◆ Action item ◆
Where the data below shows a picture, leave that picture out and copy the rest exactly.

◆ Data provided ◆
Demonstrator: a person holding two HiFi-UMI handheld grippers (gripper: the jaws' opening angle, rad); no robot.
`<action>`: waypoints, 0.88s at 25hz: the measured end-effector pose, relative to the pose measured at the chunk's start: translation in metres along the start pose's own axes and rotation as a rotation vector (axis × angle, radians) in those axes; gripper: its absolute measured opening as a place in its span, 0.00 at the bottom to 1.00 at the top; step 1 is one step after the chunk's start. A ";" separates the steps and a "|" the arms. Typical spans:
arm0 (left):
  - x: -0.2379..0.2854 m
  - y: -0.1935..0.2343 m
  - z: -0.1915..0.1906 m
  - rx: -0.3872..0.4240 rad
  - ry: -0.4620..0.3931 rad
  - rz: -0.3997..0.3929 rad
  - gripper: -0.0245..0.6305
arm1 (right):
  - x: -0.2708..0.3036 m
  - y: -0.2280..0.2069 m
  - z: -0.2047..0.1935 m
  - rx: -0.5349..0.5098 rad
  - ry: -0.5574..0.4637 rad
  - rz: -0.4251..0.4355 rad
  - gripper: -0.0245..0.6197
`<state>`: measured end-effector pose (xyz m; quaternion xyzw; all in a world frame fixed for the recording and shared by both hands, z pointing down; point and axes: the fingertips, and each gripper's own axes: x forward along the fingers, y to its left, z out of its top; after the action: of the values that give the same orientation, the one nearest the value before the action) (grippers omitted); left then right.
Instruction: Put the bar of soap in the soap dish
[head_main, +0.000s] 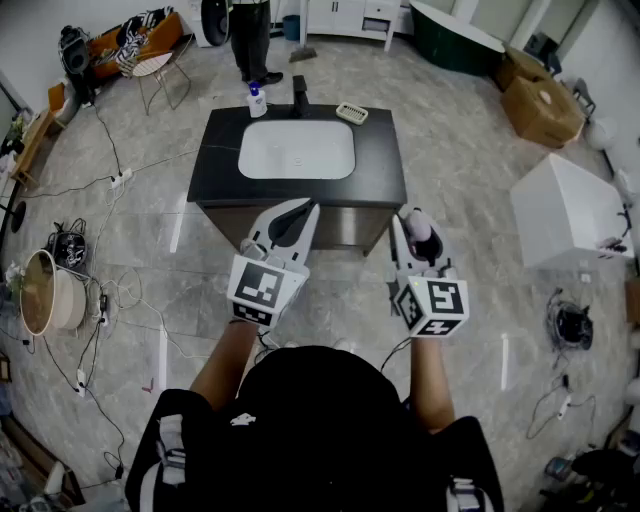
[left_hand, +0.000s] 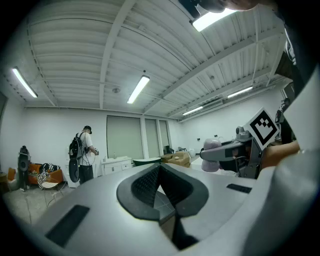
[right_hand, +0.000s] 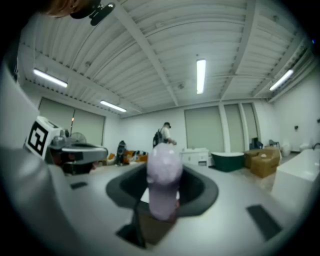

◆ Task solution ◆
Demonstrator: a person holding two HiFi-UMI handheld grippers (gripper: the jaws' opening angle, rad); no robot.
`<action>`: waypoints, 0.88s at 25hz: the measured end-effector pose, relative to the pose measured at the chunk's start: translation in metres along the start pose's own axes and rotation as a rotation vector (axis × angle, radians) in those axes; gripper: its absolute measured opening as a place in its span, 0.00 at the bottom to 1.00 at the top; step 1 is one step after the chunk's start. A ";" separates the steps and a "|" the arms. Typical spans:
arm0 (left):
  - x: -0.2379..0.2854 m
  - y: -0.1935..0.2343 m
  - z: -0.1915..0.1906 m
  - rx: -0.3872..0.4240 rad
  - ry: -0.4620..0.3931 rad
  - rz: -0.3997..0.3929 rad
  - gripper: -0.0245..0.6305
arm1 (right):
  - x: -0.2708..0.3036 m
  - y: -0.2280..0.2069 m
  - z: -0.2047..0.1935 m
  - rx: -0.5349..0.5098 rad
  - ry: -0.5574..0.4637 rad
  - rz: -0.4251..0.4355 rad
  - gripper: -0.0245..0.6197
`<state>`: measured end-effector pose (xyz m; quaternion xyzw; all in a world frame fixed for the recording and shared by both hands, z pointing down; point and axes: the fingertips, and each gripper's own axes: x forward along the fingers, y to its left, z out of its top; after the action: of the values that give the same orientation, the one nearest the value before the action) (grippers omitted); left then right.
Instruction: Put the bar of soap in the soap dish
[head_main, +0.000s] 
[left_hand, +0.000s] 
[right_hand, +0.000s] 

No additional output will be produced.